━━━━━ Supplied material

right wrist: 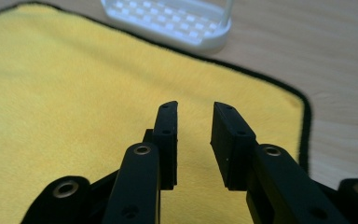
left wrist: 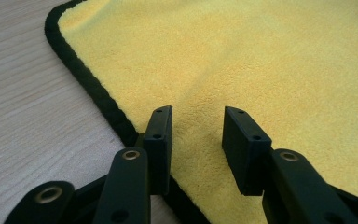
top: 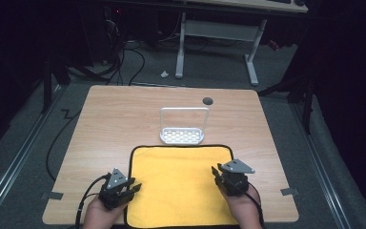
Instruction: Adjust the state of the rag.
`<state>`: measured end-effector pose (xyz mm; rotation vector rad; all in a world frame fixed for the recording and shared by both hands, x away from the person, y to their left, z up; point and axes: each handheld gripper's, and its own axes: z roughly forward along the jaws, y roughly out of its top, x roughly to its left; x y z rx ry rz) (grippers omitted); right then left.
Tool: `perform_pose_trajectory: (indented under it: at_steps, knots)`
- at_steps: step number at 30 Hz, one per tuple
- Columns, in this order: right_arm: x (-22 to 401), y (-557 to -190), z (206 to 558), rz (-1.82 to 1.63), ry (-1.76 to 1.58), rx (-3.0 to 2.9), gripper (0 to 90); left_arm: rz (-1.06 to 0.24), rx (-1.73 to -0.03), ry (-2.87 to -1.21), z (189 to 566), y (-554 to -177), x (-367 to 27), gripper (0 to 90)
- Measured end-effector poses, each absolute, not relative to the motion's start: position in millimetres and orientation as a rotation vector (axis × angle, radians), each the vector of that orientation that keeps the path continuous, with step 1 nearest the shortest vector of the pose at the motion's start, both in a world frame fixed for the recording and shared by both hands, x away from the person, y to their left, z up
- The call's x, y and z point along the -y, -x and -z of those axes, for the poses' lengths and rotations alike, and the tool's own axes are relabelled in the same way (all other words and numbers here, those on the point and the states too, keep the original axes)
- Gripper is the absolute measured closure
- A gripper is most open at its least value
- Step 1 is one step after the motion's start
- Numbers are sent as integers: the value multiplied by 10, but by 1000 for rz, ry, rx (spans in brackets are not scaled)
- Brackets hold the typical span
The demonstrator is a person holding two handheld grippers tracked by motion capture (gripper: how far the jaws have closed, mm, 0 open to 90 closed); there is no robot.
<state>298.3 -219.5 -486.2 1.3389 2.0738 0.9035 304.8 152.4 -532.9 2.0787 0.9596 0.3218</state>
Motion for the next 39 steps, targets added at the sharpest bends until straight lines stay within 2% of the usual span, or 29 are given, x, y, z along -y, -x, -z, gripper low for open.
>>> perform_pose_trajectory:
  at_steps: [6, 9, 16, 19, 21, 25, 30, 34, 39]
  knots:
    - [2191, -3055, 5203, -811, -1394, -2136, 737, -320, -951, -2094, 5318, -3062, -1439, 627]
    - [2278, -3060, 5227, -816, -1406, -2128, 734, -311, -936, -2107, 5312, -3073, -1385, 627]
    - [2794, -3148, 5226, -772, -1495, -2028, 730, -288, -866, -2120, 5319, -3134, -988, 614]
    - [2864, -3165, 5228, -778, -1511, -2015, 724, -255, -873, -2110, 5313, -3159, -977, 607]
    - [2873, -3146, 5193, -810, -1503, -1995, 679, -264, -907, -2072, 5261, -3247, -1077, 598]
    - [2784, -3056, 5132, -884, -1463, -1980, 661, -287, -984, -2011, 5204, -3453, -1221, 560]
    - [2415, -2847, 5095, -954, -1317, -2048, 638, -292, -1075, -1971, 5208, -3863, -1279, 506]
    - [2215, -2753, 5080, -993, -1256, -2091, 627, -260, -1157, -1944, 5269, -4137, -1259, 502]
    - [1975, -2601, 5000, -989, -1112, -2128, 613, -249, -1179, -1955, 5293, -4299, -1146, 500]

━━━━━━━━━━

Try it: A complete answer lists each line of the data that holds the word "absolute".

Exercise response:
- Measured end-effector poses, each absolute, not relative to the motion's start: position in millimetres and orientation as a rotation vector (axis × angle, radians), each the vector of that orientation that keeps the path continuous, with step 1 nearest the shortest vector of the pose at the motion's start, both in a world frame fixed for the recording and shared by both hands, x away from the person, y to their left, z up
- Gripper is the absolute measured closure

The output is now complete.